>>>>>
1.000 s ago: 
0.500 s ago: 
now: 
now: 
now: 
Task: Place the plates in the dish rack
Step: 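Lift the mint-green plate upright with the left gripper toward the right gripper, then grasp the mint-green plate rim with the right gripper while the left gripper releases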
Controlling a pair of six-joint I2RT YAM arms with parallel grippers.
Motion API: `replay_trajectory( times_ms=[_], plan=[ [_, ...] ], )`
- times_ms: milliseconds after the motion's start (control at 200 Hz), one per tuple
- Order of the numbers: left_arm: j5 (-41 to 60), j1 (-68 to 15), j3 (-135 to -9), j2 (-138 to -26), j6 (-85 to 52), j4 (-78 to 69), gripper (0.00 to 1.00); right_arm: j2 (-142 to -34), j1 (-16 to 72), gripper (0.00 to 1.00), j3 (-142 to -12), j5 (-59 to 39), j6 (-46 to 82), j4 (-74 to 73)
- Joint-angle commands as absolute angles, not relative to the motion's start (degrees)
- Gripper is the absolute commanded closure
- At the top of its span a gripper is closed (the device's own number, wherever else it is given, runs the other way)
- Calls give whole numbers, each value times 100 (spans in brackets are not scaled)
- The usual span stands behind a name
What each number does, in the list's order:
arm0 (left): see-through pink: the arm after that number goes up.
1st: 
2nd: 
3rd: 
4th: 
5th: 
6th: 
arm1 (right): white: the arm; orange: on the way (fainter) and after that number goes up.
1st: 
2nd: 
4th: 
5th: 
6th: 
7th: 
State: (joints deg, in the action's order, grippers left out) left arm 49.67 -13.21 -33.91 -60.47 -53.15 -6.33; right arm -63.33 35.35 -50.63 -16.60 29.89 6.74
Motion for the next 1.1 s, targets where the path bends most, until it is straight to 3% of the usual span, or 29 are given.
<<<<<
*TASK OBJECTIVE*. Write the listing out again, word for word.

*OUTPUT FOR THIS EXERCISE*.
1.000 s ago: 
0.500 s ago: 
now: 
now: 
now: 
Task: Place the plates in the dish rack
Step: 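Lift the mint-green plate upright with the left gripper toward the right gripper, then grasp the mint-green plate rim with the right gripper while the left gripper releases
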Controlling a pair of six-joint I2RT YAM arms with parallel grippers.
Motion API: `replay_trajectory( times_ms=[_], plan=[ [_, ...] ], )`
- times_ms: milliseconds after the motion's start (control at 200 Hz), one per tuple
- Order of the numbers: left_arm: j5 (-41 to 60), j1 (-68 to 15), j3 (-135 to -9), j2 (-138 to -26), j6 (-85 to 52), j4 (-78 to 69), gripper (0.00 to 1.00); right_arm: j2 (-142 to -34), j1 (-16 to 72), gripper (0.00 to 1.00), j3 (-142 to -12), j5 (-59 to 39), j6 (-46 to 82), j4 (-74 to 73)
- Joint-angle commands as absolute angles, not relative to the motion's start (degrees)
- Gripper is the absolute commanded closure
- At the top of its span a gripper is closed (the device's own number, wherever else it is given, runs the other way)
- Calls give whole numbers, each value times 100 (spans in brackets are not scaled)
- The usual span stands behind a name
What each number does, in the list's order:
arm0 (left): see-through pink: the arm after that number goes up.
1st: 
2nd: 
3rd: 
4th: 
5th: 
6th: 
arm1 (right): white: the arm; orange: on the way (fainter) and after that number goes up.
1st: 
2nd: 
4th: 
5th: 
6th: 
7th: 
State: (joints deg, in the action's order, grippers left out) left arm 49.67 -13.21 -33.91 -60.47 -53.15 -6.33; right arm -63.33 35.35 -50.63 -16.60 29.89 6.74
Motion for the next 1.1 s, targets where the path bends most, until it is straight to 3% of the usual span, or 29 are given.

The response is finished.